Internal E-mails Excluded from BP Case
U.S. Magistrate Judge Sally Shushan said in a ruling that the comment about the cement job isn't a business record and "is not admissible,". Shushan also excluded an e-mail from a Halliburton employee who called tests before the blowout unsuccessful. London-based BP and Transocean Ltd., owner of the Deepwater Horizon rig that exploded, asked the judge to exclude the June 2010 e-mail, calling it hearsay.

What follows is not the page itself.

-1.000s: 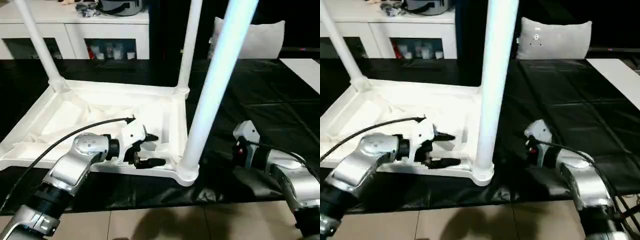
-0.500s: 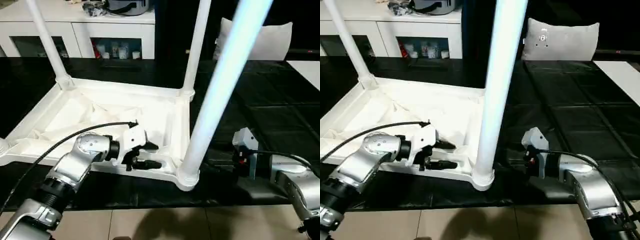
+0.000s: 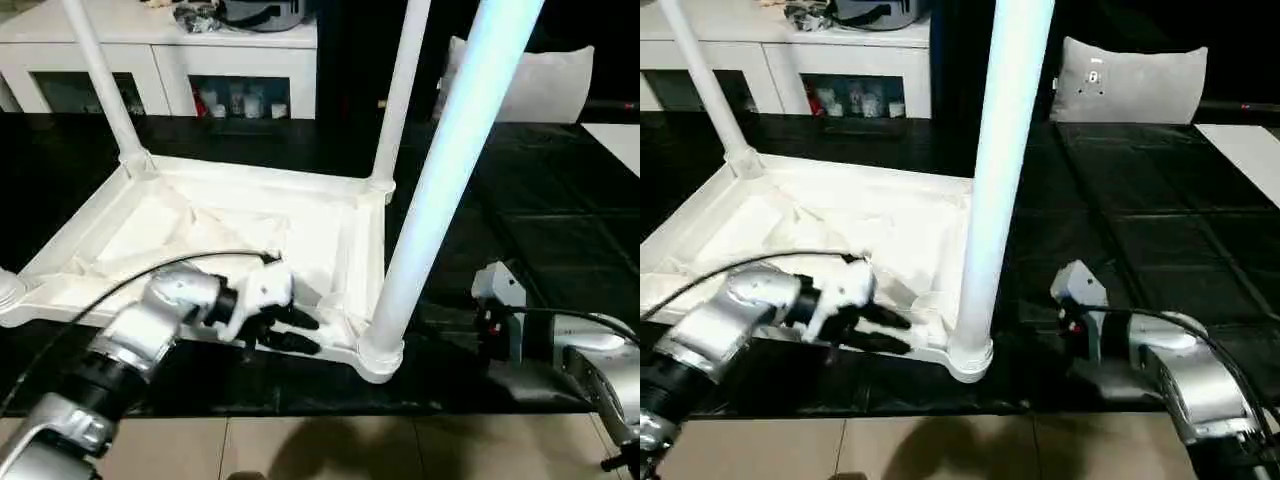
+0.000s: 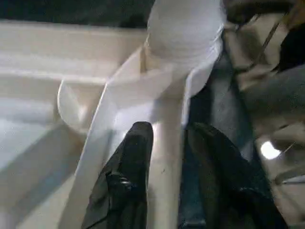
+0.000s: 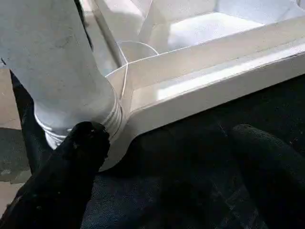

In the e-mail, Ryan Haire of Halliburton told another company employee: "I read some report that stated that the two negative tests we did were considered successful? I stated that I found them to unsuccessful and I was checking to see if maybe you knew why Transocean and BP were calling them successful?" Shushan said about this mail that there is no evidence that Haire possessed personal knowledge that BP and Transocean called the two negative pressure tests successful.
She also barred use of several e-mails between managers at Anadarko Petroleum Corp., BP's partner in the well, written in 2009 over storm damage to another deepwater drilling rig. The material "is hearsay, and it is not admissible," Shushan said.
The nonjury trial begins 27th February 2012 in federal court in New Orleans before U.S. District Judge Carl Barbier. The case is In Re: Oil Spill by the Oil Rig Deepwater Horizon in the Gulf of Mexico on April 20, 2010, MDL-2179, U.S. District Court, Eastern District of Louisiana (New Orleans).